There are 18.8 million Hispanics on the mainland and 3.3 million in Puerto Rico. They are the fastest growing minority group in the country. Since 1980, the U.S. Hispanic population has increased by 30 percent, compared with 6 percent for the non-Hispanic population.

The agenda is the first attempt to craft a single policy document for a varied community composed mainly of Mexican Americans, Cuban Americans, Puerto Ricans and Central Americans. It is being delivered to the candidates at a time when "special interest" pleading by any group is looked upon warily, especially by Democrats, who remember how Walter F. Mondale was stigmatized because he supposedly bowed to certain special interests in the 1984 presidential campaign.

"What's wrong with being a special interest?" asked Denver Mayor Federico Penåa. "We are going to become a significant political force in the country and this agenda will help us speak with one voice."

Leaders of the task force said yesterday they plan to conduct forums with the Republican and Democratic candidates later this year, but noted that they did not plan, as a group, to endorse candidates.

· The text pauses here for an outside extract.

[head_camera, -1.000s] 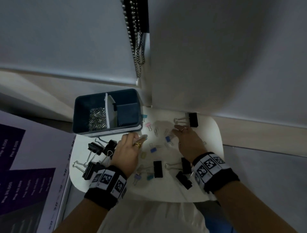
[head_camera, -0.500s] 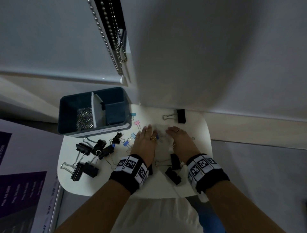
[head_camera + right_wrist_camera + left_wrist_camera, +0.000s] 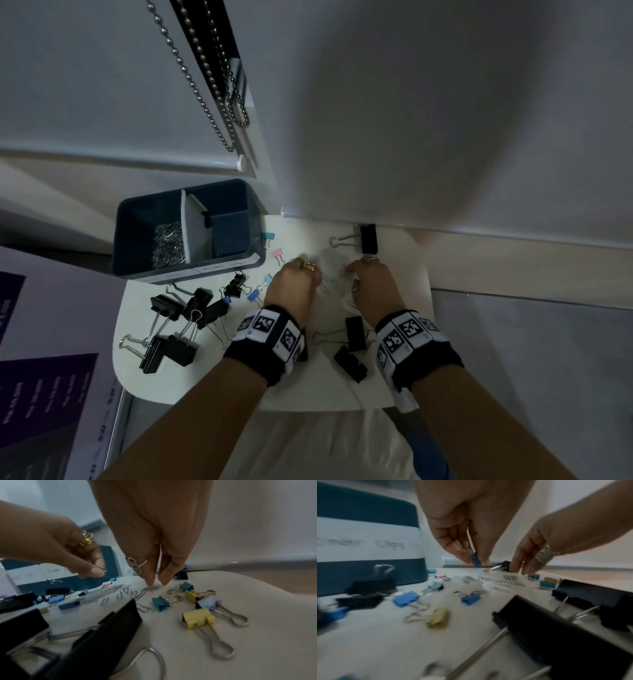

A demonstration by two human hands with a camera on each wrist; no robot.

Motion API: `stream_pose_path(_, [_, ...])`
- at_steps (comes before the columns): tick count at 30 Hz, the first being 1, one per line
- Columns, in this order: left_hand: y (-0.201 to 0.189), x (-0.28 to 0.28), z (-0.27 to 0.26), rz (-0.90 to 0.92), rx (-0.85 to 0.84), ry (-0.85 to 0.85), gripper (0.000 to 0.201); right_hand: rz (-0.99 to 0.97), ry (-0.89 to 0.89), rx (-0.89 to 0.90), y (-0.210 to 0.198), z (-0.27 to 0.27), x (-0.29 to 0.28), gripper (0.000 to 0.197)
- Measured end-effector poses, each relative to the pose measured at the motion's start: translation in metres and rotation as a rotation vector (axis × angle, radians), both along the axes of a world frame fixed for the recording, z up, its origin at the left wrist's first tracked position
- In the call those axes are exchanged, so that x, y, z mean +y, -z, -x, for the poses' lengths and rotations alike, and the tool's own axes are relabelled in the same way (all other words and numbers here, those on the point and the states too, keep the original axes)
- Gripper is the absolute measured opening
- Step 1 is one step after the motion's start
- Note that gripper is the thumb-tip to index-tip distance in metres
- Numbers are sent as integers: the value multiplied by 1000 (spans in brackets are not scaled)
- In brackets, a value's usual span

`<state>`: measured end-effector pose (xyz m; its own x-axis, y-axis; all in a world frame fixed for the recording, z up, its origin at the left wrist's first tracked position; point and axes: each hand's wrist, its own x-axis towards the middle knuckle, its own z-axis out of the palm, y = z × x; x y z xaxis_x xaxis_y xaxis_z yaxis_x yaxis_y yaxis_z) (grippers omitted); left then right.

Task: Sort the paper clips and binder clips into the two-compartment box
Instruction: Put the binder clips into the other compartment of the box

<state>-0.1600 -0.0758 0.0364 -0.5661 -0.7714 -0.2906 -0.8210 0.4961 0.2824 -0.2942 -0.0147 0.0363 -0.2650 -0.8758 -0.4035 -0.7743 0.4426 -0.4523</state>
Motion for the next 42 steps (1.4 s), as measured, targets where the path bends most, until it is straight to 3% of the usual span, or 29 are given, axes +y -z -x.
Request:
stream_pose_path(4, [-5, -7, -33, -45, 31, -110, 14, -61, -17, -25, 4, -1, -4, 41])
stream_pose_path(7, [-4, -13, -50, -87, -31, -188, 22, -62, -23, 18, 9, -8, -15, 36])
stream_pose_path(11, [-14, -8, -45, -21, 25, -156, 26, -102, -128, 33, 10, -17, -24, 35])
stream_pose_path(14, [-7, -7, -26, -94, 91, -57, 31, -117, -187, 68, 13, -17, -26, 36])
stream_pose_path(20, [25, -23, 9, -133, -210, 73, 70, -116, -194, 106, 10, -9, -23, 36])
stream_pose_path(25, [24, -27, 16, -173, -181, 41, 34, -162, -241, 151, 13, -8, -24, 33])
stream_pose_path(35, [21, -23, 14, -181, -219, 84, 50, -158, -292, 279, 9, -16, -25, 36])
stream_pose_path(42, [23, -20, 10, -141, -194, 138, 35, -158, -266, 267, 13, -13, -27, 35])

The agenda reflected the concerns of a population whose poverty rate is nearly three times that of non-Hispanics.

It called for a National Early Childhood Education Initiative that would provide educational services to all 4- and 5-year-olds living below the poverty line; expanded dropout prevention and literacy programs, an expansion of small business programs, and an increase in funding for low-income housing.

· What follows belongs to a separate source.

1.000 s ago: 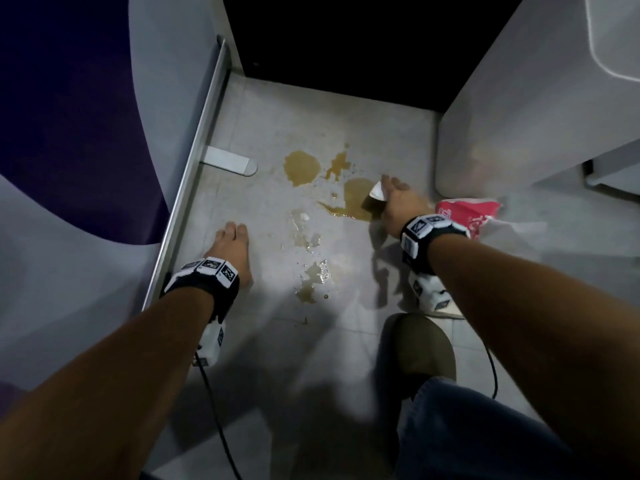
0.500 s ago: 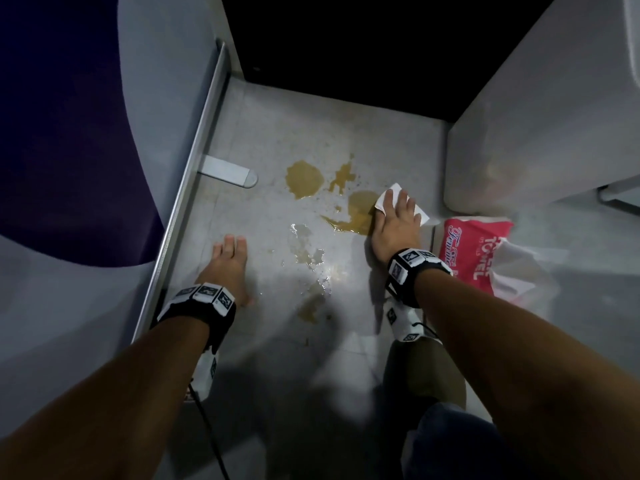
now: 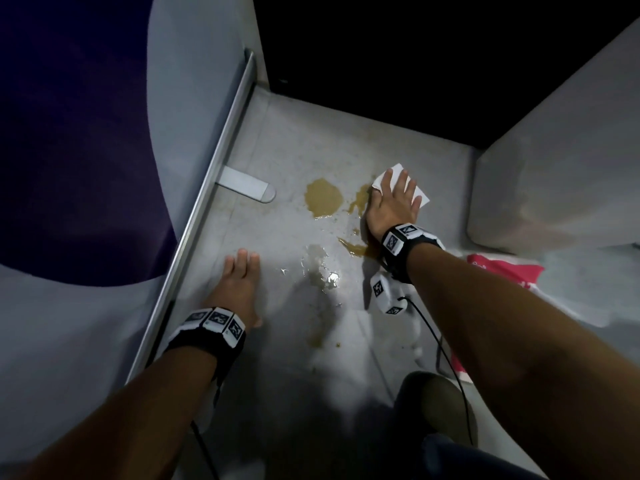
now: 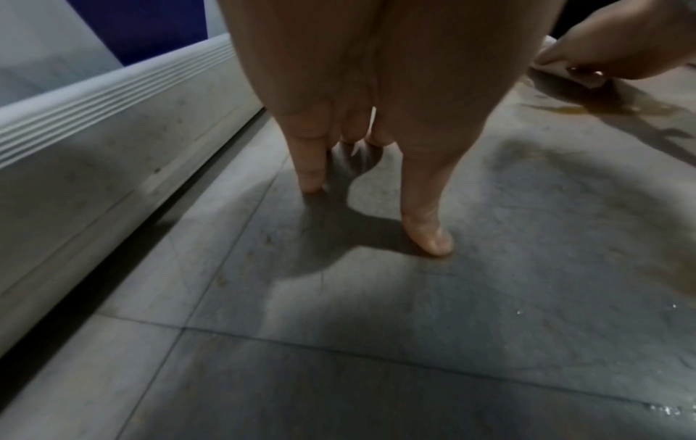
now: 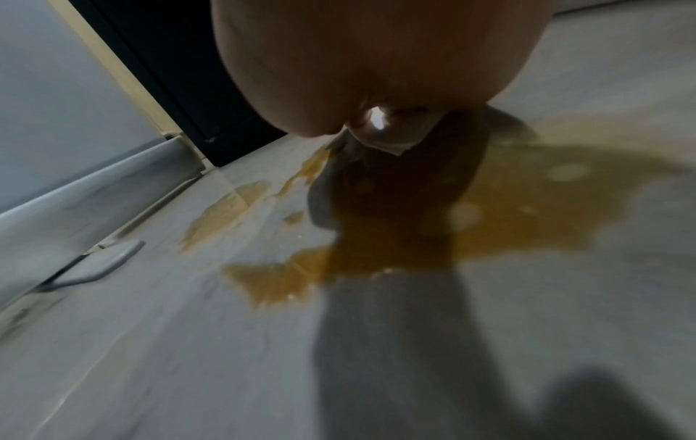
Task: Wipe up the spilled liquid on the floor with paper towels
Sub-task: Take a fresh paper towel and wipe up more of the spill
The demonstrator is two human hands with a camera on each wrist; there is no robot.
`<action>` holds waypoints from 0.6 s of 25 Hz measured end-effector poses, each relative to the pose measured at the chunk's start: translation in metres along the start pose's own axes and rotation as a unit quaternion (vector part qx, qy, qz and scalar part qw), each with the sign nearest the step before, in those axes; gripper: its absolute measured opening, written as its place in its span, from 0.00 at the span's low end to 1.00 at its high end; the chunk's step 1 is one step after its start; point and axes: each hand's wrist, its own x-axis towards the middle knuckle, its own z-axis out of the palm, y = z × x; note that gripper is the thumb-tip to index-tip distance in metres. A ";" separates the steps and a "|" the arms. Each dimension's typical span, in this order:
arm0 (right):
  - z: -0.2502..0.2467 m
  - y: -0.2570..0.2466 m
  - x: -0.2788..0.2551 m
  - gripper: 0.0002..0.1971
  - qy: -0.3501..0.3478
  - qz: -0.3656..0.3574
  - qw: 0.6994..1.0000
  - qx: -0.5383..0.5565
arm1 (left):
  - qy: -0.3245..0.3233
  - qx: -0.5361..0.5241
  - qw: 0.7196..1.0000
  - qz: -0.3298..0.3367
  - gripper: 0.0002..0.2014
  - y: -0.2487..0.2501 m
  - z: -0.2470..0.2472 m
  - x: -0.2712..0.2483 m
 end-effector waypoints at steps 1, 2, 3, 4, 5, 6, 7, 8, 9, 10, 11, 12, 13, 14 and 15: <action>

It reiterated longstanding calls for Hispanic appointments to the Supreme Court and the Cabinet. At a meeting of the League of United Latin American Citizens earlier this year, several Democratic presidential candidates -- including Massachusetts Gov. Michael S. Dukakis and former Arizona governor Bruce Babbitt -- promised to appoint a Hispanic to the Cabinet, and Jesse L. Jackson said he would appoint a Hispanic to the Supreme Court.

On immigration policy, the task force report called for a phasing out of employer sanctions and an easing of rules regarding reunification of families.

On language policy, the report said that while "there is no question that English is the de facto language of the United States," English-only laws deprive non-English-speaking citizens of such basic rights as voting.